Apr 6, 2005 / vol 11 iss 35

Failed drug war won't protect our children
by Clare Hanrahan

In their recent commentary ("Where We All Live," March 2 Xpress), Council member Terry Bellamy and Vice Mayor Carl Mumpower use the poetry of a child living in public housing to evoke sympathy and elicit support for increased drug-law enforcement in Asheville. But why is it that communities of color face far more scrutiny than the condominiums and gated homes of wealthy Asheville – despite statistics showing that illicit drug use is many times more prevalent in white communities? People of color are overindicted, underrepresented and overimprisoned in a failed war on drugs that targets low-level distributors, their addicted customers, and friends and family members who often have minimal involvement in the crimes.

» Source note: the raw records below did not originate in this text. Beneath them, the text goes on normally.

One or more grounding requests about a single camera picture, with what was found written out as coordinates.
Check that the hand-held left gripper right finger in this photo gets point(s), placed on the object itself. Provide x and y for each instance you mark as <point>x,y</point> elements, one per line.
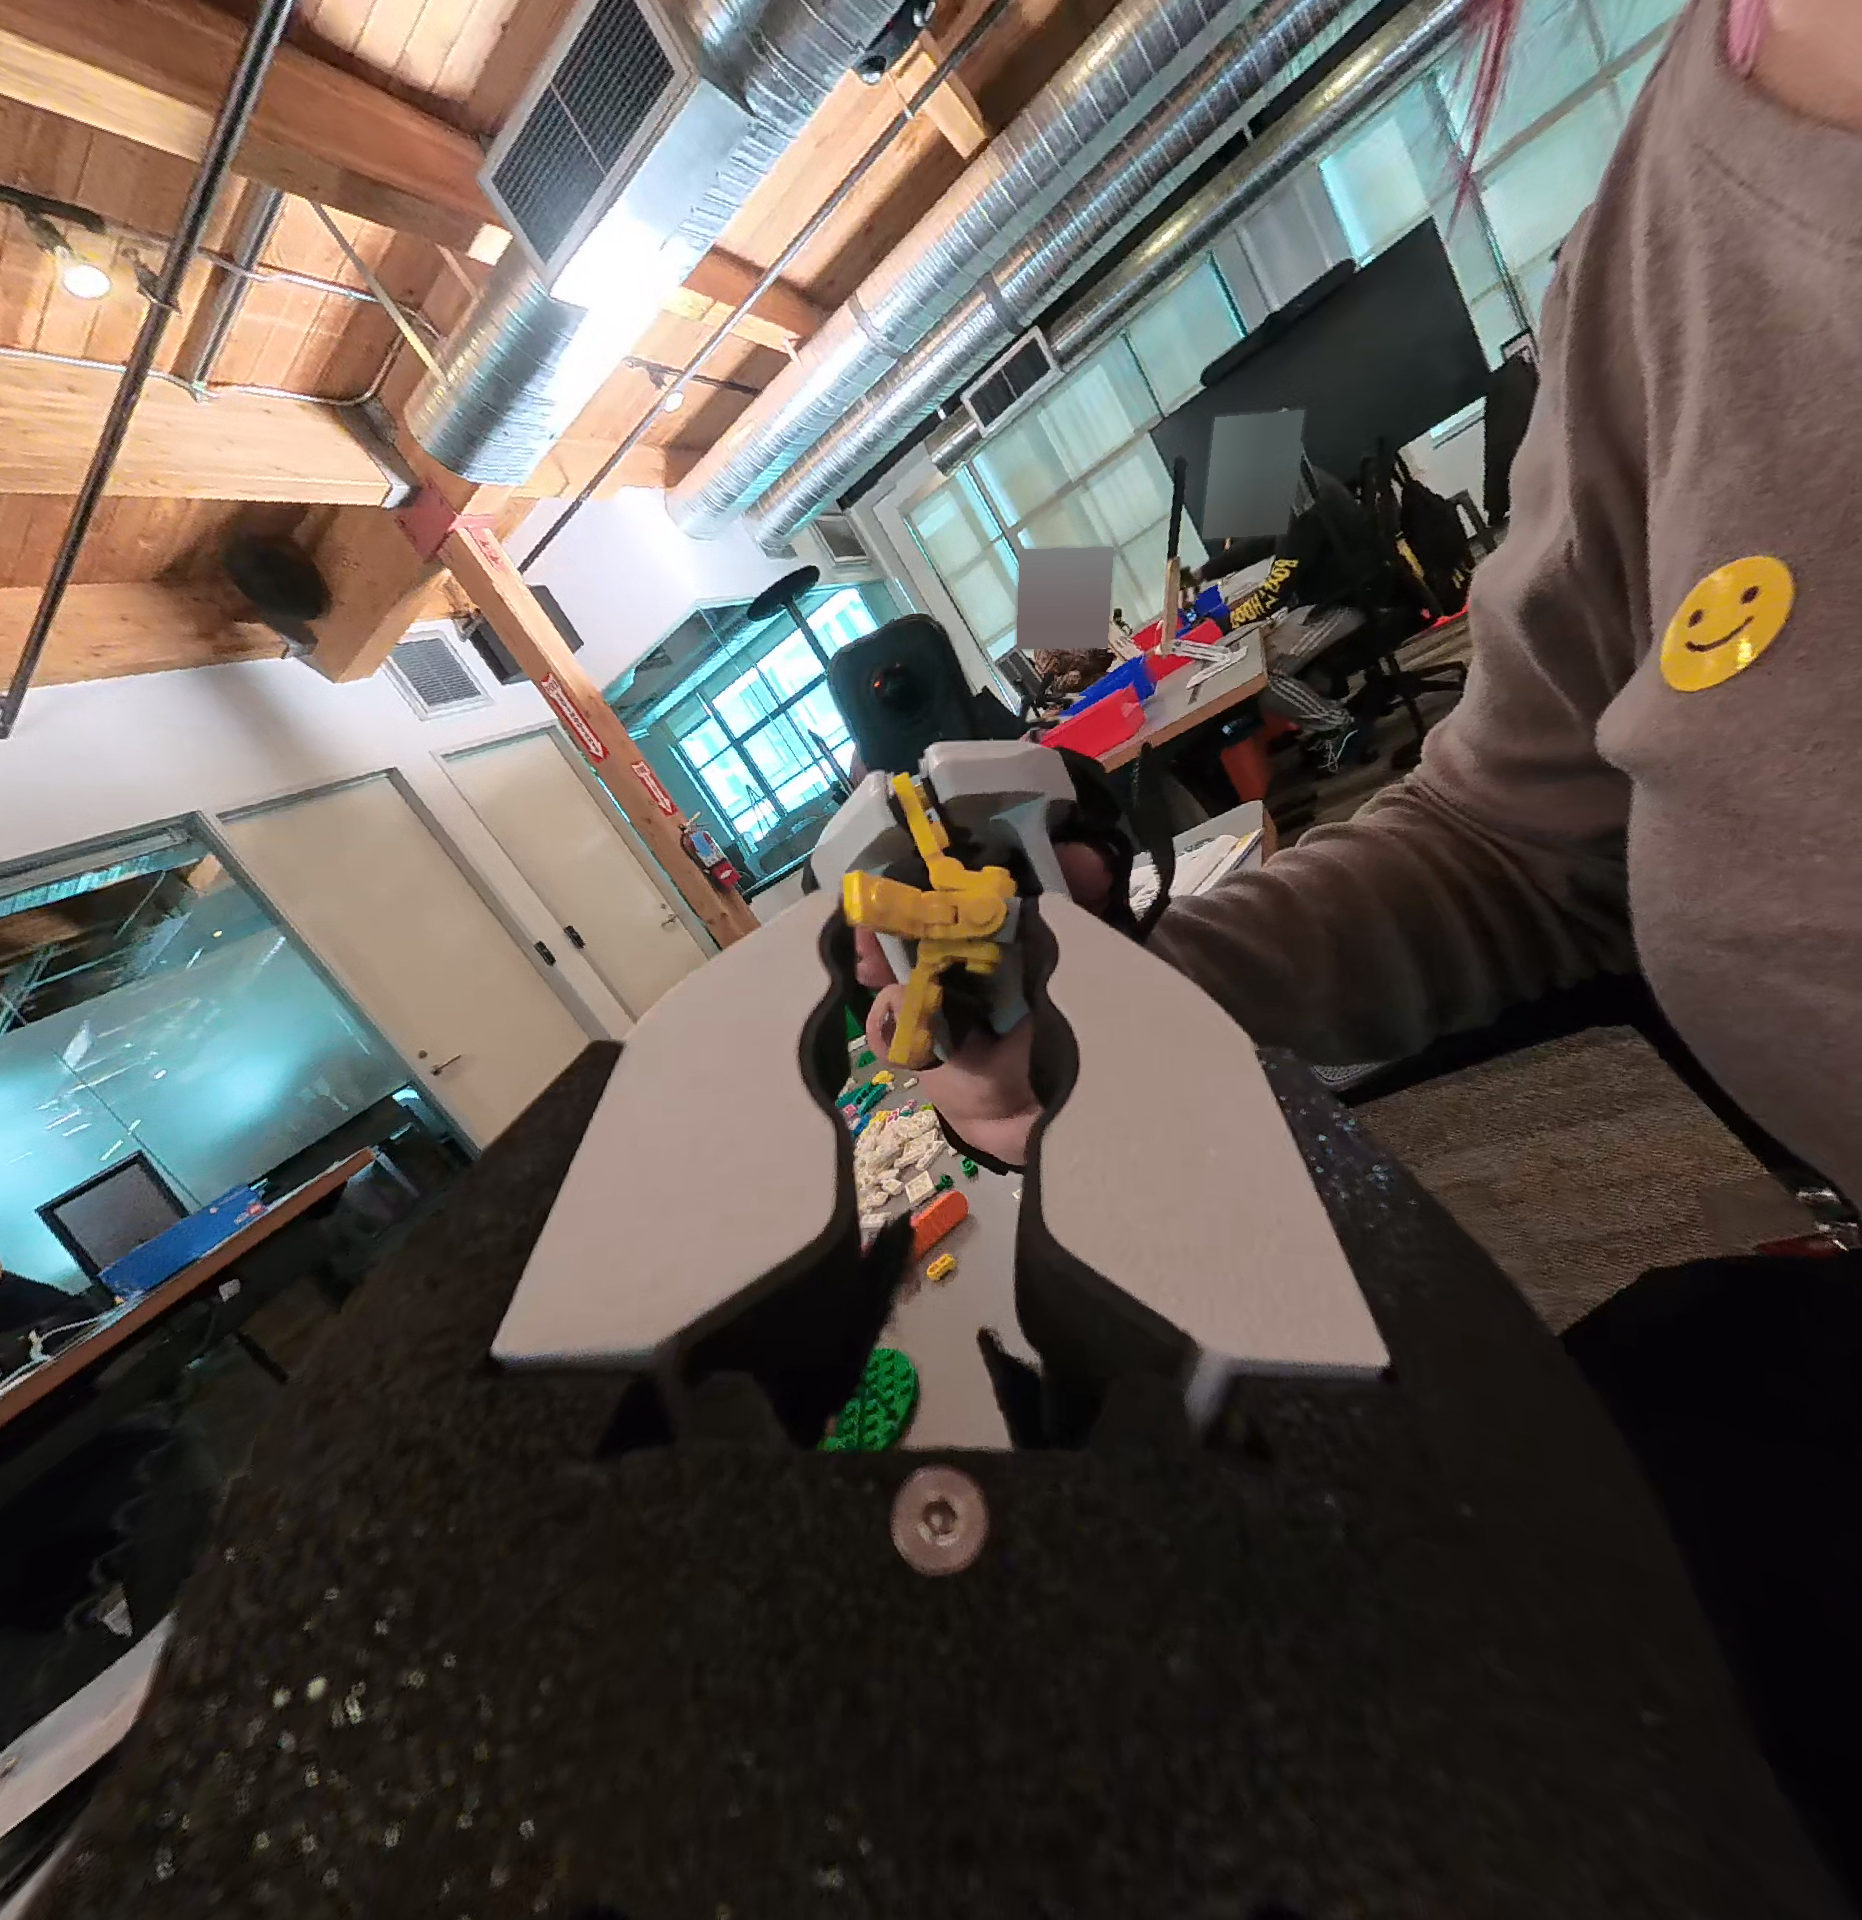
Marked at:
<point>1202,1171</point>

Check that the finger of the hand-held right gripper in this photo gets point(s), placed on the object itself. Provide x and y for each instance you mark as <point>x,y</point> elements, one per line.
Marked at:
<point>871,841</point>
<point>1005,797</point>

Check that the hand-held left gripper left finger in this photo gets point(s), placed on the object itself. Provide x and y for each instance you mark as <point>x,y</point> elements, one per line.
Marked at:
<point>674,1171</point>

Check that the yellow brick flower assembly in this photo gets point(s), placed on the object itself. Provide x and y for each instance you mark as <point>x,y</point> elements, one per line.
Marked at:
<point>940,915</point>

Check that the person's right hand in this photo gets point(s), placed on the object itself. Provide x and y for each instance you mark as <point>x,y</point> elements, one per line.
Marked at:
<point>990,1095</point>

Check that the red storage bins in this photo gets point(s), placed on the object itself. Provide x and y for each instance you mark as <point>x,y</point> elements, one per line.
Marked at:
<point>1096,720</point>

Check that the red fire extinguisher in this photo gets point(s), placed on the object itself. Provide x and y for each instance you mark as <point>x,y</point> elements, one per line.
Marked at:
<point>717,852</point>

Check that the pile of mixed bricks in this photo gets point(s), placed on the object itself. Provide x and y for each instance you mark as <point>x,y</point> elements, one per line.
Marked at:
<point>893,1171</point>

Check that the orange curved brick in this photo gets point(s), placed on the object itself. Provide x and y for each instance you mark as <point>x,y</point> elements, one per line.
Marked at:
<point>940,1222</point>

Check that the white door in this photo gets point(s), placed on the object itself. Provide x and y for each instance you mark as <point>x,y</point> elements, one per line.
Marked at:
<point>407,946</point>
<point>573,872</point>

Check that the green brick plant model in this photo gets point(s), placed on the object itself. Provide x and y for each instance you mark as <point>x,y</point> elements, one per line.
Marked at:
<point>871,1404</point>

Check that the black office chair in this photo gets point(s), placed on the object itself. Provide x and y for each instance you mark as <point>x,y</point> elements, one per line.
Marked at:
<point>1382,600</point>

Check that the blue box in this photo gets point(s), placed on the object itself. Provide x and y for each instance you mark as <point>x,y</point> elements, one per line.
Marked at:
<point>182,1239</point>

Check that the wooden edged side table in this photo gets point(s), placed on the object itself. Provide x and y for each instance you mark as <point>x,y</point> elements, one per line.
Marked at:
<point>150,1304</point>

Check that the small black monitor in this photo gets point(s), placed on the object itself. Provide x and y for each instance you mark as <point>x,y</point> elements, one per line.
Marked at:
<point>115,1218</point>

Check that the ceiling vent grille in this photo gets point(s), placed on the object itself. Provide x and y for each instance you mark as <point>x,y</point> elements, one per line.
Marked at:
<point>588,137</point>

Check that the black ceiling speaker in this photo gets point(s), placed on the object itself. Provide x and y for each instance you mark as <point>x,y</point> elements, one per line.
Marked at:
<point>279,583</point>

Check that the metal key clip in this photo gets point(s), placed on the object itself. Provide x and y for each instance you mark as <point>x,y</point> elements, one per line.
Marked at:
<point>1849,1222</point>

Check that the person's brown sweater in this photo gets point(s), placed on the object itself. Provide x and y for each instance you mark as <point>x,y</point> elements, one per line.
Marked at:
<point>1742,751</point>

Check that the yellow smiley sticker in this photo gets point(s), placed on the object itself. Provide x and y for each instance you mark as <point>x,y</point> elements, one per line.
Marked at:
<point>1727,622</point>

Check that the black ceiling pipe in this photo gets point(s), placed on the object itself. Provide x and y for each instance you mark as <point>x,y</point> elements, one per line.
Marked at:
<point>135,375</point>

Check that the ceiling spot lamp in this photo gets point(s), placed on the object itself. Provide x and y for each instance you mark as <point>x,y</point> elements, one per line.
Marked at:
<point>85,280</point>

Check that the wooden post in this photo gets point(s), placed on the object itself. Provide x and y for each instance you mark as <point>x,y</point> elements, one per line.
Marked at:
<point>573,706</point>

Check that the silver ventilation duct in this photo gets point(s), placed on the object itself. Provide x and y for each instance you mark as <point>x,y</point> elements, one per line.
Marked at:
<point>1020,225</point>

In this duplicitous and sentimental appeal to protect children, the two Council members make no mention of the 1.5 million children with a parent in prison who have been orphaned by this war on drugs. Are you not aware, Ms. Bellamy, of the draconian sentences meted out to low-level distributors and first-time offenders? Mandatory sentences of five, 10 and 20 years are a financial disaster and a human-rights horror. Murderers, rapists and pedophiles serve less time. Does this make our communities and our children safer? Do you not know about the drug-conspiracy laws and the rampant prosecutorial misconduct in this war on drugs, in which uncorroborated charges result in sentence enhancements that far exceed any definition of justice? Do you not realize that the children of drug-war prisoners seldom, if ever, have an opportunity to visit their parents (who are often incarcerated thousands of miles from home)? Did you know that children with parents in prison are five times more likely to end up in a prison cell themselves? What kind of poems are these children writing?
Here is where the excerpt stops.